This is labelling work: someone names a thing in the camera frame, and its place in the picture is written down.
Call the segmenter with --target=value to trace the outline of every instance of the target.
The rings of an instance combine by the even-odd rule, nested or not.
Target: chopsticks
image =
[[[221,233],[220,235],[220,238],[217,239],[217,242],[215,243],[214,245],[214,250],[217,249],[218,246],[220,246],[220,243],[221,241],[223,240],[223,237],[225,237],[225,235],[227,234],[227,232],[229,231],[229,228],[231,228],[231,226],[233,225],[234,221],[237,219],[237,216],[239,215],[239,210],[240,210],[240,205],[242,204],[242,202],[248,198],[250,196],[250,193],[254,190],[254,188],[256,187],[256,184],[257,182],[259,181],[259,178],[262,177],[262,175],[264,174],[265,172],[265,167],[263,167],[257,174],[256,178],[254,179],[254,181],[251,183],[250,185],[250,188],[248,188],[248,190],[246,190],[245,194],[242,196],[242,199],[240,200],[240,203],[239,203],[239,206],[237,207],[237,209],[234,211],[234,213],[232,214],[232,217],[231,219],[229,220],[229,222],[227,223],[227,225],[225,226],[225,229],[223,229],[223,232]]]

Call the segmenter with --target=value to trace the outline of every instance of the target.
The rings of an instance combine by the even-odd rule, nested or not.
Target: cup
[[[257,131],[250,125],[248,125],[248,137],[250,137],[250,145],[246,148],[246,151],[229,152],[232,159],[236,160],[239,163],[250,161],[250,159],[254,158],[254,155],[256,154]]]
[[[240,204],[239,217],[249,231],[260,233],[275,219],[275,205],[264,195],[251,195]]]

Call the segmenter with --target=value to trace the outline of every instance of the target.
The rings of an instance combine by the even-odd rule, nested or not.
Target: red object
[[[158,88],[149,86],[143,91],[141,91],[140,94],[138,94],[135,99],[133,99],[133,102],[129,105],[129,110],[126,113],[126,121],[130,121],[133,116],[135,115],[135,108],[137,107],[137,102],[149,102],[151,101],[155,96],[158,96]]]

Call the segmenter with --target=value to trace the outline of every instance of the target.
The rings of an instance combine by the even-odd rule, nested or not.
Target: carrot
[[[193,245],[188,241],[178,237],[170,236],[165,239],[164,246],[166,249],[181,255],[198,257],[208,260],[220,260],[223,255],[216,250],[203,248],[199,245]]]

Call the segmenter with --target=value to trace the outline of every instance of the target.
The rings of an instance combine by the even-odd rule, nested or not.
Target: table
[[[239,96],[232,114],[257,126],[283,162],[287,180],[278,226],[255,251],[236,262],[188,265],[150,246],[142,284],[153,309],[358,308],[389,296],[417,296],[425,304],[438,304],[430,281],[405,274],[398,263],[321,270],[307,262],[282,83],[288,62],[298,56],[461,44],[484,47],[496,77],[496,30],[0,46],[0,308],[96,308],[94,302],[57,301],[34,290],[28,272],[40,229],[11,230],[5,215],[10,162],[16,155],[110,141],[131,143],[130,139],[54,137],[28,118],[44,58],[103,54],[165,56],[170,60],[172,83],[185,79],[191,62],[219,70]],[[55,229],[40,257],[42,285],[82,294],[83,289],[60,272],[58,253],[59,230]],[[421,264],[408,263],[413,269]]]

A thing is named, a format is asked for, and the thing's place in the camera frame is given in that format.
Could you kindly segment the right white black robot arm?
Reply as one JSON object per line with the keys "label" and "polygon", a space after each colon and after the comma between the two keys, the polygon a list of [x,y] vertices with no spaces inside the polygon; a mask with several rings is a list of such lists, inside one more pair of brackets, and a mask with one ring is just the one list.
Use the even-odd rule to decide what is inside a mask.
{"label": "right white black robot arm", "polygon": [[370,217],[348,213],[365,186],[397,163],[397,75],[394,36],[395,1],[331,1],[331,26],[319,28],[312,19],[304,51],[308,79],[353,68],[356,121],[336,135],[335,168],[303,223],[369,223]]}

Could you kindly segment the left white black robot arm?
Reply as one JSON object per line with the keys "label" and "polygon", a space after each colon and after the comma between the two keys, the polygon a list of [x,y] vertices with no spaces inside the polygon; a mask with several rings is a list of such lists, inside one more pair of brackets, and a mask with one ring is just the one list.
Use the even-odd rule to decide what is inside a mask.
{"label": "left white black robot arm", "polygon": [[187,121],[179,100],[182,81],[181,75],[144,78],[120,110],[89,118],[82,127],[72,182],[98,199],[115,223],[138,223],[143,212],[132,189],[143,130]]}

########

--- Exercise description ---
Your reply should be a verbatim retyping of the lines from the one that holds "A thing is named, a" through the last line of the entries.

--- Completed task ---
A thing is named, a format is asked for, and the thing's place in the camera frame is given in that format.
Could you kindly segment the right white black robot arm?
Reply as one JSON object per line with the keys "label" and "polygon", a space after each colon and after the comma between the two keys, the polygon a list of [x,y] vertices with no spaces inside the polygon; a mask with several rings is a list of such lists, inside one more pair of brackets, and a mask with one ring is just the one list.
Use the even-odd rule to decide what is inside a mask.
{"label": "right white black robot arm", "polygon": [[370,217],[348,213],[365,186],[397,163],[397,75],[394,36],[395,1],[331,1],[331,26],[319,28],[312,19],[304,51],[308,79],[353,68],[356,121],[336,135],[335,168],[303,223],[369,223]]}

Could you kindly segment the left white black robot arm?
Reply as one JSON object per line with the keys "label" and "polygon", a space after each colon and after the comma between the two keys, the polygon a list of [x,y] vertices with no spaces inside the polygon; a mask with several rings is a list of such lists, inside one more pair of brackets, and a mask with one ring is just the one list.
Use the even-odd rule to decide what is inside a mask.
{"label": "left white black robot arm", "polygon": [[187,121],[179,100],[182,81],[181,75],[144,78],[120,110],[89,118],[82,127],[72,182],[98,199],[115,223],[138,223],[143,212],[132,189],[143,130]]}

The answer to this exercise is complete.